WHAT IS EXPECTED: Wherever the string "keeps" shows up in the data below, copy the whole line.
(DATASET SECTION Opens)
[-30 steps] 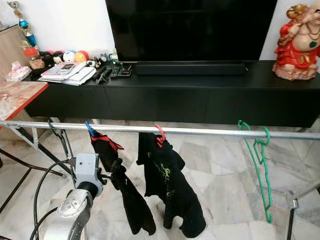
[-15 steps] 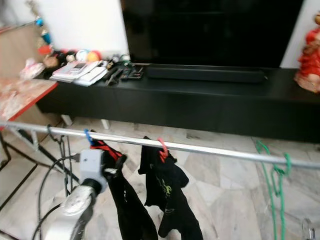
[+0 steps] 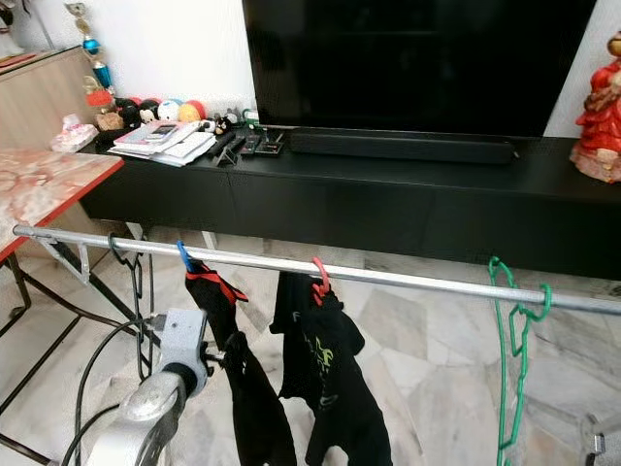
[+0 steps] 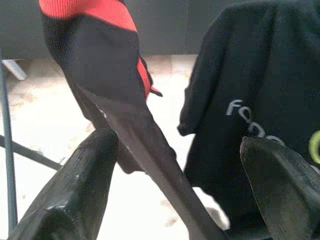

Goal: Hang hanger

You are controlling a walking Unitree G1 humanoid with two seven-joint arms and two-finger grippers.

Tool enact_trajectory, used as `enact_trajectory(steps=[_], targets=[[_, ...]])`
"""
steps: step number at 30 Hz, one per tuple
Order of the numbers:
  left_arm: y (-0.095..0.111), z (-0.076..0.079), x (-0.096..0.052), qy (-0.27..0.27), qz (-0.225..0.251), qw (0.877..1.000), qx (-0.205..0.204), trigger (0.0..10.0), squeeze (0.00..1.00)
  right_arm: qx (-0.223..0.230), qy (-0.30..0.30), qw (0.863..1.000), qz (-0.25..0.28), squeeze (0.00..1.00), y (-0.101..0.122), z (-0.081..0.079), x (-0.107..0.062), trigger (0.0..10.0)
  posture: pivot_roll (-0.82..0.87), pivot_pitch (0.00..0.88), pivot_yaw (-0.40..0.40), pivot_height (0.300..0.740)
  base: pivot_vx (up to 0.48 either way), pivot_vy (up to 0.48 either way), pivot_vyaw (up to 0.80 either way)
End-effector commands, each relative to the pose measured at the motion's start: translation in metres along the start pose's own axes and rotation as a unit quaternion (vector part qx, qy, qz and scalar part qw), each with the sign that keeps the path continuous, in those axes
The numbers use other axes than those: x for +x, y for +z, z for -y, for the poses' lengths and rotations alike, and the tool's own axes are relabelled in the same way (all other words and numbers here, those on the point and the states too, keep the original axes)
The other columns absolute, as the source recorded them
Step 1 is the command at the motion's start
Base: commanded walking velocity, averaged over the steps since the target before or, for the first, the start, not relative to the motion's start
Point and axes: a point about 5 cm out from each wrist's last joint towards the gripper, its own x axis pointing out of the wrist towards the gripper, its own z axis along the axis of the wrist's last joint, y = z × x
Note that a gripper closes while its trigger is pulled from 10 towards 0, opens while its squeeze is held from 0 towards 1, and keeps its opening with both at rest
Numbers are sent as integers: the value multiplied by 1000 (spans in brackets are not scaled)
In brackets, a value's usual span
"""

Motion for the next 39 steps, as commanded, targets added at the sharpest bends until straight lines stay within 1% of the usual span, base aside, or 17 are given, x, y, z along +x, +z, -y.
enact_trajectory(steps=[1,2,4,6,7,10,12,14,17,24,27,29,31,32,33,34,39], targets=[[-1,-8,4,27,-22,999,3,10000,0,-2,3,1000,-4,0,-1,-2,0,10000,33,32,44,740,0,0,0],[0,-9,6,35,-30,999,2,10000,0,-2,4,1000,-4,0,-1,-2,0,10000,34,30,45,740,0,0,0],[2,-16,16,70,-51,996,-1,10000,0,-2,4,1000,-4,0,-1,-3,0,10000,30,27,47,740,0,0,0],[3,-19,21,89,-61,994,-8,10000,0,-3,5,1000,-4,0,-1,-3,0,10000,28,25,47,740,0,0,0],[3,-19,22,95,-63,993,-11,10000,0,-3,5,1000,-4,0,-1,-3,0,10000,28,25,47,740,0,0,0],[9,-20,32,113,-70,991,-19,10000,0,-4,5,1000,-4,0,-2,-3,0,10000,20,20,48,740,0,0,0],[10,-20,35,116,-71,990,-23,10000,0,-4,5,1000,-4,0,-2,-3,0,10000,20,20,48,740,0,0,0],[11,-18,39,115,-69,990,-38,10000,0,-4,5,1000,-4,0,-2,-3,0,10000,13,16,48,740,0,0,0],[17,-13,48,109,-56,990,-73,10000,0,-5,5,1000,-4,0,-2,-2,0,10000,11,13,45,740,0,0,0],[21,-12,54,113,-52,988,-93,10000,0,-5,5,1000,-3,0,-1,-3,0,10000,9,16,42,740,0,0,0],[20,-14,55,122,-56,987,-84,10000,0,-5,6,1000,-3,0,-1,-3,0,10000,10,16,42,740,0,0,0],[16,-18,56,139,-67,985,-79,10000,0,-5,7,1000,-3,0,-1,-3,0,10000,10,16,42,740,0,0,0],[14,-19,56,144,-69,983,-87,10000,0,-5,7,1000,-3,0,-1,-3,0,10000,9,16,42,740,0,0,0],[14,-19,56,143,-67,982,-99,9882,0,-5,7,1000,-3,0,-1,-3,0,10000,9,16,42,740,0,0,0],[14,-18,57,140,-66,982,-111,6980,0,-5,8,1000,-3,0,-1,-3,0,10000,9,16,42,740,0,0,0],[15,-16,58,133,-61,982,-123,0,0,-5,8,1000,-2,0,-1,-3,0,10000,7,16,41,740,0,0,0],[16,-12,60,126,-60,983,-123,0,0,-4,8,1000,-2,0,-1,-3,0,10000,4,18,39,740,0,0,0]])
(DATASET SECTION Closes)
TASK RESULT:
End-effector commands, each relative to the pose measured at the motion's start: translation in metres along the start pose's own axes and rotation as a unit quaternion (vector part qx, qy, qz and scalar part qw), each with the sign that keeps the path continuous, in those axes
Note that a gripper closes while its trigger is pulled from 10 towards 0, opens while its squeeze is held from 0 towards 1, and keeps its opening with both at rest

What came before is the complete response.